Drying-memory effects and texture-dependent salinity responses revealed by full-range measurements of soil hydraulic properties

Accurate soil hydraulic properties (SHP) are essential for groundwater modeling with Richards’ equation. In coastal soils affected by sea-level rise, SHP shift in response to changing salinity and repeated wetting-drying cycles, yet the combined effects of soil salinity and drying memory remain poorly quantified. We conducted a controlled laboratory study to investigate these interactions across the full moisture range in three soils of different textures (sand, sandy loam, and silt loam). Soils were saturated with artificial seawater at three salinity levels, 0, 15, and 30 dS m⁻¹. SHP were measured using HYPROP evaporation experiments and WP4C dewpoint potentiometry over repeated drying cycles. Salinity induced strong, texture-dependent responses.

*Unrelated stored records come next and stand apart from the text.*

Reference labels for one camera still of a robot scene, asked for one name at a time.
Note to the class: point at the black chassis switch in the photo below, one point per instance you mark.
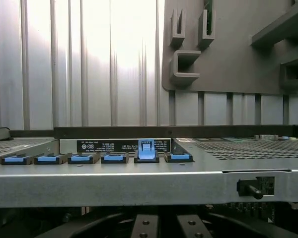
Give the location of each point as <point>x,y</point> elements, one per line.
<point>250,189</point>

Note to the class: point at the upright blue card retention clip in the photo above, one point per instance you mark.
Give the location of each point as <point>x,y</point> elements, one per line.
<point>146,151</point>

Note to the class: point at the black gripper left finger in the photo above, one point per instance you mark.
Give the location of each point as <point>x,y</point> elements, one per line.
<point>145,226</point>

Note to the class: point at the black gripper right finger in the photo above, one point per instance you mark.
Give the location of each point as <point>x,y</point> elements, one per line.
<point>190,226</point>

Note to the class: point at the black open PC case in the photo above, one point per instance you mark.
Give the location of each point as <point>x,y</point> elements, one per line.
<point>114,183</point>

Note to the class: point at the grey parts rack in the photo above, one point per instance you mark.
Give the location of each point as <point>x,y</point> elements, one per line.
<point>233,64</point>

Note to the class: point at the green RAM stick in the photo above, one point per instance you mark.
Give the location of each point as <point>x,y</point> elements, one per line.
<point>208,15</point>

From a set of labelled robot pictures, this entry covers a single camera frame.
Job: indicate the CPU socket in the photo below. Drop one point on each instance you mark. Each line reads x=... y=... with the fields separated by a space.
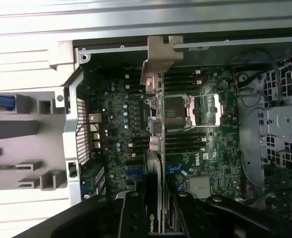
x=175 y=111

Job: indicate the green RAM stick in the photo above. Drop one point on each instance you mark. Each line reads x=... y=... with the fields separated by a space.
x=2 y=167

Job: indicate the silver chipset heatsink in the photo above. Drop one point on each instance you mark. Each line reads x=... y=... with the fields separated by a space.
x=200 y=186

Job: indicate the black RAM slot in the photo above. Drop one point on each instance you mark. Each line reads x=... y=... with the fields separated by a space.
x=180 y=85
x=185 y=136
x=180 y=79
x=185 y=145
x=185 y=151
x=180 y=91
x=185 y=140
x=180 y=73

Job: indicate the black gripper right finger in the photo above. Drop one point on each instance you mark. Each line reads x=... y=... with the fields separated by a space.
x=188 y=215

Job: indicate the blue expansion slot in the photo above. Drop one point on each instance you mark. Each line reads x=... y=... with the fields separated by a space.
x=133 y=171

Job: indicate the silver computer case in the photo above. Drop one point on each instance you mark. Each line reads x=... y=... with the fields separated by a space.
x=71 y=134

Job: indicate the grey plastic parts rack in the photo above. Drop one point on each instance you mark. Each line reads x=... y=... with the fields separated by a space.
x=12 y=129

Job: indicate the metal socket cover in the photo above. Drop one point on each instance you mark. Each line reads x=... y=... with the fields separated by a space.
x=218 y=109

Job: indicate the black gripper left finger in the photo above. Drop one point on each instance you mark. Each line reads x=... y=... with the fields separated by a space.
x=132 y=218

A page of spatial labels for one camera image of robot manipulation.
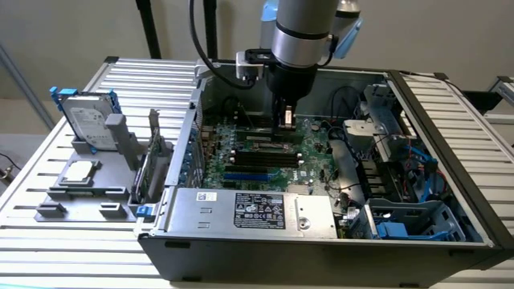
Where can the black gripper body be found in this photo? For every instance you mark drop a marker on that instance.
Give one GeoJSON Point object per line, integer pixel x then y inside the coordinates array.
{"type": "Point", "coordinates": [291, 81]}

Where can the black expansion slot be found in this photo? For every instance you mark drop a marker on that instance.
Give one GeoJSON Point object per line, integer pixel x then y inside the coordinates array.
{"type": "Point", "coordinates": [244, 169]}

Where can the metal drive cage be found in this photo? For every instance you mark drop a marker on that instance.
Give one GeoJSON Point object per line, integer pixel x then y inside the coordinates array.
{"type": "Point", "coordinates": [380, 120]}

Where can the long blue expansion slot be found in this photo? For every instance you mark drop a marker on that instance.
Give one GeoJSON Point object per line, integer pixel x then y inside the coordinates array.
{"type": "Point", "coordinates": [245, 177]}

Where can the grey disk bay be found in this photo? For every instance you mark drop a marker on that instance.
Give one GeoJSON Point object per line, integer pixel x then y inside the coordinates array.
{"type": "Point", "coordinates": [412, 219]}

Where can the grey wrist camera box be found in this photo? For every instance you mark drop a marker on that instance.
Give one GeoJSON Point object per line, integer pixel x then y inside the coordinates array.
{"type": "Point", "coordinates": [249, 64]}

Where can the green graphics card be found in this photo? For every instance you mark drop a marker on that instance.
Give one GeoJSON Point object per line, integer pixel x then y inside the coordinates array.
{"type": "Point", "coordinates": [149, 162]}

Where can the black open PC case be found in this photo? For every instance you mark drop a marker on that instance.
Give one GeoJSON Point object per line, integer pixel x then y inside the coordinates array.
{"type": "Point", "coordinates": [280, 259]}

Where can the blue case latch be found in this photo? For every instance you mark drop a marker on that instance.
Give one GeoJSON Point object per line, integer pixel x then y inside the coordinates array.
{"type": "Point", "coordinates": [145, 210]}

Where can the silver power supply unit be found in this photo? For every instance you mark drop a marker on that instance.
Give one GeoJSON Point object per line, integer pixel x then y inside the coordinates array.
{"type": "Point", "coordinates": [248, 210]}

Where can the black stand pole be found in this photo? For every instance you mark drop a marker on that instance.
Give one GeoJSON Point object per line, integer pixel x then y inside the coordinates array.
{"type": "Point", "coordinates": [149, 28]}
{"type": "Point", "coordinates": [209, 28]}

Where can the grey parts rack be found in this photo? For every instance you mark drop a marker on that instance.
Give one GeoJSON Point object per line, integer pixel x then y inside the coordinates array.
{"type": "Point", "coordinates": [85, 195]}

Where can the silver CPU chip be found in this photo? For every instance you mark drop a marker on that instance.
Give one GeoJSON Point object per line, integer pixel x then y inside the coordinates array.
{"type": "Point", "coordinates": [81, 171]}

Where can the black fan shroud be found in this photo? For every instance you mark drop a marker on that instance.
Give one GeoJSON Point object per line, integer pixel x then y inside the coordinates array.
{"type": "Point", "coordinates": [376, 179]}

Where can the green RAM stick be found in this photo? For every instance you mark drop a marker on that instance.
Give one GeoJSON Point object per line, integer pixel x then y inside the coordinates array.
{"type": "Point", "coordinates": [259, 137]}

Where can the green motherboard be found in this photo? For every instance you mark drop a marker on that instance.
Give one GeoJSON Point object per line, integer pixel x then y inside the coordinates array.
{"type": "Point", "coordinates": [316, 156]}

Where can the silver chipset heatsink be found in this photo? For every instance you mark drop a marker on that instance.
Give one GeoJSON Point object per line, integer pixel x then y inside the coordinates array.
{"type": "Point", "coordinates": [299, 190]}

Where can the black RAM slot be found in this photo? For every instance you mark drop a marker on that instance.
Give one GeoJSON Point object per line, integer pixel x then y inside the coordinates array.
{"type": "Point", "coordinates": [264, 165]}
{"type": "Point", "coordinates": [264, 160]}
{"type": "Point", "coordinates": [264, 151]}
{"type": "Point", "coordinates": [264, 155]}

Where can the hard disk with blue rails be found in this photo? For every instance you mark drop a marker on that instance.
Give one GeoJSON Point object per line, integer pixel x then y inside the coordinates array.
{"type": "Point", "coordinates": [85, 120]}

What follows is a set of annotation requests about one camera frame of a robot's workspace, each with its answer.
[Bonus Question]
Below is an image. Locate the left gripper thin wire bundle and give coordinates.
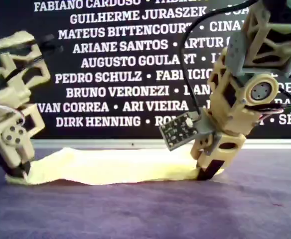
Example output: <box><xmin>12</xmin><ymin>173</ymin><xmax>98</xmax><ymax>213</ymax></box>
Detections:
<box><xmin>0</xmin><ymin>102</ymin><xmax>26</xmax><ymax>124</ymax></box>

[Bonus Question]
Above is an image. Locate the left gripper beige body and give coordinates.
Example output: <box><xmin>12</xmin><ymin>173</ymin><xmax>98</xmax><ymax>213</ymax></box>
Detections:
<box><xmin>0</xmin><ymin>31</ymin><xmax>51</xmax><ymax>167</ymax></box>

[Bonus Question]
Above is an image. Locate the right gripper beige body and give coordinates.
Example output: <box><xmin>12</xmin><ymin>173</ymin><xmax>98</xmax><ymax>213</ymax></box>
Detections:
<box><xmin>205</xmin><ymin>47</ymin><xmax>279</xmax><ymax>138</ymax></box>

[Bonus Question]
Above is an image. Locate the purple fabric table cover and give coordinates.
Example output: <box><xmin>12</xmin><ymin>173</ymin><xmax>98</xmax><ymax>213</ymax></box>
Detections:
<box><xmin>0</xmin><ymin>146</ymin><xmax>291</xmax><ymax>239</ymax></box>

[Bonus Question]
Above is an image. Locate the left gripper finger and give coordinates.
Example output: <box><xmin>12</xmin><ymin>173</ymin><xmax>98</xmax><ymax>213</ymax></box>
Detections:
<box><xmin>10</xmin><ymin>144</ymin><xmax>36</xmax><ymax>179</ymax></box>
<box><xmin>0</xmin><ymin>143</ymin><xmax>29</xmax><ymax>186</ymax></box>

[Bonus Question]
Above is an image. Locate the grey camera bracket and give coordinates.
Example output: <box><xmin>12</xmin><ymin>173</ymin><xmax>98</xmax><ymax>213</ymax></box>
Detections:
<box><xmin>197</xmin><ymin>115</ymin><xmax>222</xmax><ymax>140</ymax></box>

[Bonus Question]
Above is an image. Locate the black camera circuit board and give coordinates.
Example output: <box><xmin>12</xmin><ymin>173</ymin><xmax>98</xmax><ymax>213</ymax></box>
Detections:
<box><xmin>158</xmin><ymin>111</ymin><xmax>201</xmax><ymax>152</ymax></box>

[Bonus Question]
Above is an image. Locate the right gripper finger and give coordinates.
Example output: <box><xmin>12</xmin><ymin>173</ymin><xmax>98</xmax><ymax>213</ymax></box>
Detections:
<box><xmin>191</xmin><ymin>135</ymin><xmax>216</xmax><ymax>180</ymax></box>
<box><xmin>204</xmin><ymin>135</ymin><xmax>246</xmax><ymax>180</ymax></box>

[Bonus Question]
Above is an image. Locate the black banner with white names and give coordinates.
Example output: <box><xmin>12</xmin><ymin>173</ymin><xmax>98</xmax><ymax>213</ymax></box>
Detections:
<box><xmin>0</xmin><ymin>0</ymin><xmax>291</xmax><ymax>140</ymax></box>

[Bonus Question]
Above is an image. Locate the yellow square cloth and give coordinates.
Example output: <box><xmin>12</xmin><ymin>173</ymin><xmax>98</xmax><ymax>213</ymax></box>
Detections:
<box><xmin>27</xmin><ymin>147</ymin><xmax>226</xmax><ymax>186</ymax></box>

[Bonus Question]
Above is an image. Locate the thick black camera cable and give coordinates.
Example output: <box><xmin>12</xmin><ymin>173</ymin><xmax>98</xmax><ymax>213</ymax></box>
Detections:
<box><xmin>181</xmin><ymin>0</ymin><xmax>260</xmax><ymax>120</ymax></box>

Although salinity imposed a limited influence on the water retention behavior of the sandy silt loam, it resulted in a pronounced increase in unsaturated hydraulic conductivity, consistent with salt-driven flocculation and pore-domain reorganization. Across all textures, SHP exhibited non-linear dependencies on salinity, texture, and drying memory. Model fitting of the measured data showed that the Peters-Durner-Iden (PDI) model outperformed the van Genuchten model, due to its explicit representation of adsorptive water and film flow. The resulting dataset provides a mechanistic foundation for next-generation SHP models that incorporate dynamic soil structure and texture-specific coupling between matric and osmotic effects.